■ **Raw data**:
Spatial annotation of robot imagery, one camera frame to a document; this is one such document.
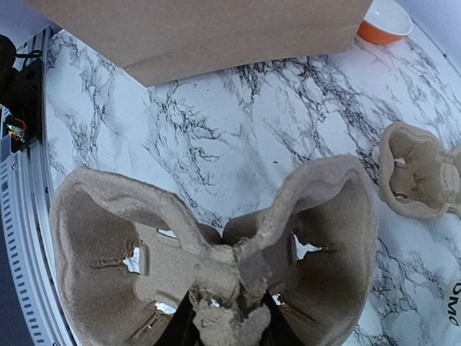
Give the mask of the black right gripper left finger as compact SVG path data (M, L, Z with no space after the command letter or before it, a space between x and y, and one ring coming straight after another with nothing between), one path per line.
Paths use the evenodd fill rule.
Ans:
M171 320L169 345L201 345L198 329L193 322L194 317L195 312L187 292Z

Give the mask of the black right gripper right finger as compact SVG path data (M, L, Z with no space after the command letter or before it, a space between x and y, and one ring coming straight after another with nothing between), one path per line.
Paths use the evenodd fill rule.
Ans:
M262 299L263 303L269 308L271 321L264 330L260 346L304 346L300 338L293 332L278 305L275 303L269 291Z

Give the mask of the brown paper bag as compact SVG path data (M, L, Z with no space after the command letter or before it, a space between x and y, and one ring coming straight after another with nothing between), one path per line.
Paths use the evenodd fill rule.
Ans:
M31 1L143 86L224 68L341 53L369 1Z

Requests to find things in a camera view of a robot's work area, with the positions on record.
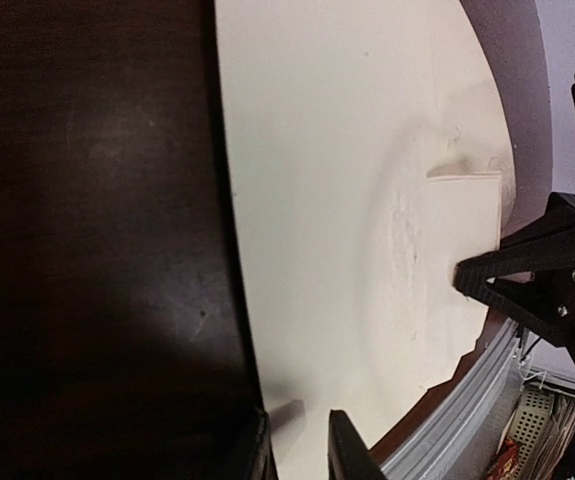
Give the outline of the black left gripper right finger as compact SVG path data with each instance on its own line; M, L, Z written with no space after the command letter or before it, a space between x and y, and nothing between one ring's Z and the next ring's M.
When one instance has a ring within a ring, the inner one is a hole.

■ **Instructions for the task**: Where the data contains an image, skip the image and copy everything else exactly as it appears.

■ **Result for this exercise**:
Spatial annotation of robot imagery, one camera frame to a document; this is one such document.
Give the mask of the black right gripper left finger as compact SVG path data (M, L, Z with no space after the command letter or before it, a space between x and y, and one ring coming straight after another with nothing between), one path per line.
Paths use the evenodd fill rule.
Ans:
M171 320L169 345L201 345L198 329L193 322L194 317L195 312L187 292Z

Give the mask of the black right gripper right finger as compact SVG path data (M, L, Z with no space after the command letter or before it, a space between x and y, and one ring coming straight after another with nothing between), one path per line.
Paths use the evenodd fill rule.
Ans:
M262 299L263 303L269 308L271 321L264 330L260 346L304 346L300 338L293 332L278 305L275 303L269 291Z

Give the mask of the brown paper bag as compact SVG path data (M, L, Z with no space after the command letter or before it, a space between x and y, and one ring coming straight after another with nothing between), one path per line.
Paths use the evenodd fill rule.
Ans:
M31 1L143 86L224 68L341 53L369 1Z

Requests to find things in a camera view of a robot's work area, with the positions on record.
Give the outline of the black left gripper right finger as compact SVG path data with each instance on its own line; M, L, Z written with no space after the command letter or before it, a space between x and y, and nothing between one ring's Z and the next ring's M.
When one instance has a ring within a ring, the inner one is a hole.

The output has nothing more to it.